:: Work instructions ::
In the lines below, find the one that contains "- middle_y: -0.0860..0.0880" and write it out exactly, along with every line that follows it.

(Extracted records)
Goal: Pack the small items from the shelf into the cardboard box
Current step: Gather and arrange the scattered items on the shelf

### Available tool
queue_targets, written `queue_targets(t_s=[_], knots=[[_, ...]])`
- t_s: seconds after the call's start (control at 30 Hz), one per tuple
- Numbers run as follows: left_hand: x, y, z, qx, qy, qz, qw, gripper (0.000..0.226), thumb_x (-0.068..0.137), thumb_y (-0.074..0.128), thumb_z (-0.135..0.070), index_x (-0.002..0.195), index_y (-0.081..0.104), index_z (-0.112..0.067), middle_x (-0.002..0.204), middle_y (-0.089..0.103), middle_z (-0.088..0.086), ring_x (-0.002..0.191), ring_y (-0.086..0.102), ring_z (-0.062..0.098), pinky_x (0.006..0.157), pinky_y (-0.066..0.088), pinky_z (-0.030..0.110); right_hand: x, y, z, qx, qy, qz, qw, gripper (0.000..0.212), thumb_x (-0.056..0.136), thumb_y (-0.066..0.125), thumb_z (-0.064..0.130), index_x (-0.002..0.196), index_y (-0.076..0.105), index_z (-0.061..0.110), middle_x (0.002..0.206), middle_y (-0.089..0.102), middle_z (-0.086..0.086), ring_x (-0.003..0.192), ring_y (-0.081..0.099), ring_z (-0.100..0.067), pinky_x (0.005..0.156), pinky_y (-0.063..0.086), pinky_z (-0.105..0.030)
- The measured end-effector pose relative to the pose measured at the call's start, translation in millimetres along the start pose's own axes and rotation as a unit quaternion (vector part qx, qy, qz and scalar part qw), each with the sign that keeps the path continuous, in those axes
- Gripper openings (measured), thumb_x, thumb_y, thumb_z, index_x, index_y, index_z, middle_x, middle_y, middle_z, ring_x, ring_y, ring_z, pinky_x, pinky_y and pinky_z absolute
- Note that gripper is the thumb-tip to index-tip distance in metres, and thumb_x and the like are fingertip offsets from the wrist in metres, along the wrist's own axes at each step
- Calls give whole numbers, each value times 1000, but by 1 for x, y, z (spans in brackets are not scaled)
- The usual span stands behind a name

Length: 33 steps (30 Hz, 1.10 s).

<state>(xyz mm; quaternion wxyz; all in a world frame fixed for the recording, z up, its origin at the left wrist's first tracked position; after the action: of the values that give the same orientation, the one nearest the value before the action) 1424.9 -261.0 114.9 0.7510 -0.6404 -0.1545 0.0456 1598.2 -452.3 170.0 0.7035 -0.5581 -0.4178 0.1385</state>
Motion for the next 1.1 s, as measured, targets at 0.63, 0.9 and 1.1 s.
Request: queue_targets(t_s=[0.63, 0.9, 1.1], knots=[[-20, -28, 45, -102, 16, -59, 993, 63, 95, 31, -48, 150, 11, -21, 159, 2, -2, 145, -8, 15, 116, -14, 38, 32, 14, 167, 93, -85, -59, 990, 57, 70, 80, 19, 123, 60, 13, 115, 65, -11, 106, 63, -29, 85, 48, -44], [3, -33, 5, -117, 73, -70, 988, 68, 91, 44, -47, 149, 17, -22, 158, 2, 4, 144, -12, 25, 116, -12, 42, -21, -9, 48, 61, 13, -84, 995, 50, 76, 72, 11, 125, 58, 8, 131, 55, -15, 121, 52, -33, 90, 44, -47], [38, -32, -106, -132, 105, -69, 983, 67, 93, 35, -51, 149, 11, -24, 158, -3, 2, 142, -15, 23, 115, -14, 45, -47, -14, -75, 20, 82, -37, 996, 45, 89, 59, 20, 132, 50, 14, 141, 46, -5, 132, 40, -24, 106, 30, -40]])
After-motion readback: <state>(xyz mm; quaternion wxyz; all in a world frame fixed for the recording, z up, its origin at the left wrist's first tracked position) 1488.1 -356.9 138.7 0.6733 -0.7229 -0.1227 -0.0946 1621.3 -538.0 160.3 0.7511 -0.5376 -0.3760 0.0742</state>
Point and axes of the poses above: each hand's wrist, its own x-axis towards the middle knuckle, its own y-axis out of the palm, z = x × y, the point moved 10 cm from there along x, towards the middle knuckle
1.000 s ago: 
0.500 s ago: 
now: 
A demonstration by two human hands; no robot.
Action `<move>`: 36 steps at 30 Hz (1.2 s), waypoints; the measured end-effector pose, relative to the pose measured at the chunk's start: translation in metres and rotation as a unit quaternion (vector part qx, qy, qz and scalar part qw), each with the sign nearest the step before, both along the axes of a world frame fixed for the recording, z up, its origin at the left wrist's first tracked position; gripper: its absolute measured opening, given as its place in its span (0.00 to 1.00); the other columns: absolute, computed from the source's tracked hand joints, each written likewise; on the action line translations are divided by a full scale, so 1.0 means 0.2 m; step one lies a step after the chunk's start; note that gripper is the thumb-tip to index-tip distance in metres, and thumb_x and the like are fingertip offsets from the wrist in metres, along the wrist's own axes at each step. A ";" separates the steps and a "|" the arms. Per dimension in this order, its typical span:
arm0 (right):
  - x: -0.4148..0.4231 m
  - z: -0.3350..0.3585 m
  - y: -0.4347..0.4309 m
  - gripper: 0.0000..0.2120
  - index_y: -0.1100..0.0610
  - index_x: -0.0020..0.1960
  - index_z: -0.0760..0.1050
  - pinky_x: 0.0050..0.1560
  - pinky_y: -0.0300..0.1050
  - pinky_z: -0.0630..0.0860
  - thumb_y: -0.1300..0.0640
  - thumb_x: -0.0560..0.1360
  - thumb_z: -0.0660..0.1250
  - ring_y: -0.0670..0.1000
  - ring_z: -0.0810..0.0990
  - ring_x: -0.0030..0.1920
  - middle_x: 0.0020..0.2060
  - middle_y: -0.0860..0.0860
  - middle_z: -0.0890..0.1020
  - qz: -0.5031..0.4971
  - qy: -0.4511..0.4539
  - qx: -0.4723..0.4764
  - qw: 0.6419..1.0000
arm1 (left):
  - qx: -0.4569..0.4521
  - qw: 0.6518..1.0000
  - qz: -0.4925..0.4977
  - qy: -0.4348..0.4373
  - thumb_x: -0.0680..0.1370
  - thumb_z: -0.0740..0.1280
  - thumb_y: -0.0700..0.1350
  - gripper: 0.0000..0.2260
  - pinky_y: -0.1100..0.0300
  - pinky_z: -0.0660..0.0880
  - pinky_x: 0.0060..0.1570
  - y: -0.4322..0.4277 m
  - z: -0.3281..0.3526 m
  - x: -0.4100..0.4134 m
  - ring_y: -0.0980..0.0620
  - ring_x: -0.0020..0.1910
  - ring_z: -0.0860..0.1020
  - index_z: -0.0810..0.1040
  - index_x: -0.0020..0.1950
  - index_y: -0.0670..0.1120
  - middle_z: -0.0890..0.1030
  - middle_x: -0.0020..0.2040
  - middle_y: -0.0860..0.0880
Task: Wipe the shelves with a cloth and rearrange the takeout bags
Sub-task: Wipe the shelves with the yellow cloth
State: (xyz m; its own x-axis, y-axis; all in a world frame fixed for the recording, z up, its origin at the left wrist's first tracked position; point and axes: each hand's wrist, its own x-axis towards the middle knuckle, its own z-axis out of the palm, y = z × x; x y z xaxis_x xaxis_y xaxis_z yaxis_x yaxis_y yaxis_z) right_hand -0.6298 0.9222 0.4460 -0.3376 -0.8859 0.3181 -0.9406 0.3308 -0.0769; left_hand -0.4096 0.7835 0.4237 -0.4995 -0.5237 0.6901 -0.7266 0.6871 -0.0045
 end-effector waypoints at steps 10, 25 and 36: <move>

:: Exercise output ::
  - middle_y: -0.0860..0.0880
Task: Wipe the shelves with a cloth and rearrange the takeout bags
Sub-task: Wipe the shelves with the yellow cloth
State: (xyz m; its own x-axis, y-axis; all in a world frame fixed for the recording, z up, its origin at the left wrist's first tracked position; point and axes: each hand's wrist, its own x-axis towards the middle knuckle, its own z-axis out of the palm, y = z × x; x y z xaxis_x xaxis_y xaxis_z yaxis_x yaxis_y yaxis_z) right_hand -0.6298 0.9222 0.4460 -0.3376 -0.8859 0.3181 -0.9406 0.3308 -0.0769; left_hand -0.4096 0.7835 0.4237 -0.4995 -0.5237 0.6901 -0.7266 0.6871 -0.0045
 end-effector waypoints at steps 10, 25 and 36: <move>

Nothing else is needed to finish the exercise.